Ci troviamo nel Giappone del 1840 e il piccolissimo Koshiro si diletta al mercato a vendere il salmone salato che, con amore e dedizione, il padre, pescatore povero ma soddisfatto, prepara tutti i giorni. A quando pare questo salmone è il migliore di tutto il Giappone. Così Koshiro cresce fino a diventare un giovane adulto esperto nell’arte del commercio e dei conti, generoso, altruista e gioioso di vivere. Un giorno però alla porta della sua modesta casa bussano gli ufficiali del daimyo Ikkosai, rivelando il segreto che gli cambierà la vita: Koshiro infatti non è altro che il quarto figlio del daimyo stesso, richiamato a corte per prendere in mano le redini del feudo dopo che il suo vero padre a deciso di ritirarsi dal comando.
La storia, come dice Sayo, amica di infanzia di Koshiro, interpretata dalla solare e risoluta Hana Sugisaki, è assai divertente. Benché il giovane signore si ritrovi sommerso dai debiti e per questo rischi la sua preziosa vita, la narrazione risulta divertente, scanzonata, grottesca e esilarante. Nonostante le avversità che deve affrontare, per evitare di fare harakiri per ripagare il debito, Koshiro non si perde mai d’animo e grazie all’aiuto dei fratelli e delle persone che presto gli si affezionano, notando in lui le vere caratteristiche di un comandante moderno e capace, riuscirà a risolvere tutti i guai che gli sono capitati addosso e anche a smascherare una cospirazione.

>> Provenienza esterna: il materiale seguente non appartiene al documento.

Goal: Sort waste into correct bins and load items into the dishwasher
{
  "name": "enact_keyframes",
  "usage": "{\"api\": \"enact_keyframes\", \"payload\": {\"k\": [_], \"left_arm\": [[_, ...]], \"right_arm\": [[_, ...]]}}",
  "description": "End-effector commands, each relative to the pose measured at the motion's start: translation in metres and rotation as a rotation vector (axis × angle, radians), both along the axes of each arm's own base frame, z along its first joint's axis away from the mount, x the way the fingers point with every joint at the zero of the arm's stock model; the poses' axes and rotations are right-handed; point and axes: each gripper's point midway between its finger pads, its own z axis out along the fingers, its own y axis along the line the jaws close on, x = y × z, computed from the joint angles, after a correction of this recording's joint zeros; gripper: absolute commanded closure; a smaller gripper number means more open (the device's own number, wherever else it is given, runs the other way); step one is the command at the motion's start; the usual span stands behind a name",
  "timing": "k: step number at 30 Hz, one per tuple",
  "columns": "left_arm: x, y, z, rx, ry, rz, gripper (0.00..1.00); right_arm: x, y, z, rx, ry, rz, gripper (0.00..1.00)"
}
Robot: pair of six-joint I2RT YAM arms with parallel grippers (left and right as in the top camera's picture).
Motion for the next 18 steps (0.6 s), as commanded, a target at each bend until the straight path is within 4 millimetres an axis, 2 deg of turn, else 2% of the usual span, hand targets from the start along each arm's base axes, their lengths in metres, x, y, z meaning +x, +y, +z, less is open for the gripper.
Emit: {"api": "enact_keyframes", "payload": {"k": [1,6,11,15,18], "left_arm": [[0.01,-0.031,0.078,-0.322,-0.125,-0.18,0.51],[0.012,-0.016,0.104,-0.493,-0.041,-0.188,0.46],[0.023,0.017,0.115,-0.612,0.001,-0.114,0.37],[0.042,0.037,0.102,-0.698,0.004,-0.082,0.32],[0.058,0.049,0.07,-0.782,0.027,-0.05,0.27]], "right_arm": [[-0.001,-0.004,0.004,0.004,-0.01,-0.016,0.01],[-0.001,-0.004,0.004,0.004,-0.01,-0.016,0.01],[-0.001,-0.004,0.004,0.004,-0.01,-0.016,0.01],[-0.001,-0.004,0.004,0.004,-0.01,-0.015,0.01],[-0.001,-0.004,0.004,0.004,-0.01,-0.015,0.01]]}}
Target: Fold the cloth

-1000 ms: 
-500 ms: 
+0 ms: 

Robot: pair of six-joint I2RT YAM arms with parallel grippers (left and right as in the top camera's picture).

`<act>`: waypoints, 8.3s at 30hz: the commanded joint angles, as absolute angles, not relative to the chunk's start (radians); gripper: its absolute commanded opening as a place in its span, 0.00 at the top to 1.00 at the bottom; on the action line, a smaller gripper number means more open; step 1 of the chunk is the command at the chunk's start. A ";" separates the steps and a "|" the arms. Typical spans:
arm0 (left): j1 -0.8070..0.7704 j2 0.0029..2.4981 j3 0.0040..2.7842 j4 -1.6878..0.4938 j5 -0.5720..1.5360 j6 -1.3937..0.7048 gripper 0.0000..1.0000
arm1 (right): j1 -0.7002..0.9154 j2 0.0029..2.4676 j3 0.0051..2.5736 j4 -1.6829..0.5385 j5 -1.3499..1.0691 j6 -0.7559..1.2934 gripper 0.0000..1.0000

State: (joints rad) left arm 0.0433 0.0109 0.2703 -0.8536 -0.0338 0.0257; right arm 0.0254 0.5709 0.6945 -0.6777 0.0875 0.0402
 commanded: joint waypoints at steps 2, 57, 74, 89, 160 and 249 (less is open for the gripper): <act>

Molti volti si affiancano a quelli del giovane signore e tutti brillano di luce propria. La risoluta interpretazione di Kōichi Satō nei panni di Ikkosai, lo svampito Shinjiro Matsudaira, primo fratello di Kenshiro, i cui panni sono rivestiti da Ken'ichi Matsuyama (se non avesse avuto quel moccolo...), Dori Sakurada che ricopre il ruolo di Kisaburo Matsudaira, il cagionevole e poetico fratello minore, e il mitico Kisaburo Matsudaira che ritroviamo qui nel ruolo di un fedele doppiogiochista (fino a un certo punto). Ma questo non è che un banale elenco di quei visi che forse hanno un leggero minutaggio in più rispetto ad altri che si avvicendano nella storia che dura due ore piene.
I film in costume d’epoca hanno sempre un certo fascino per me, tanto più se ambientati in un Giappone feudatario, dove kimono, katane e tatami la fanno da padrone. Ma in questa pellicola non si può fare a meno di notare e apprezzare in particolare modo proprio i costumi di scena scelti per i personaggi: tutti sono sgargianti, colorati ed eccessivi. Sottolineando il tema di cui si fa portavoce il film: la vita è bella e colorata, vale la pena impegnarsi per tenersela stretta, anche se sei stato incastrato e invischiato in un complotto. Anche le musiche risultano altrettanto colorite, marcate, incisive e sopra le righe, anche qui grottesche: adatte per strappare un sorriso in più allo spettatore. La regia si diletta con riprese velocizzate, fermi-immagini e slow-motion, la sceneggiatura la accompagna in queste bizzarrie che rendono tutto assai comico.
Il film si presenta quindi come una produzione divertente, ma che nasconde un trama per nulla leggera. La maestria di tutte le forze in campo, dagli attori allo staff del dietro le quinte, sta nel far divertire lo spettatore nonostante le preoccupazioni che affliggono il protagonista, alle prese con il salvare la vita sua e del feudo.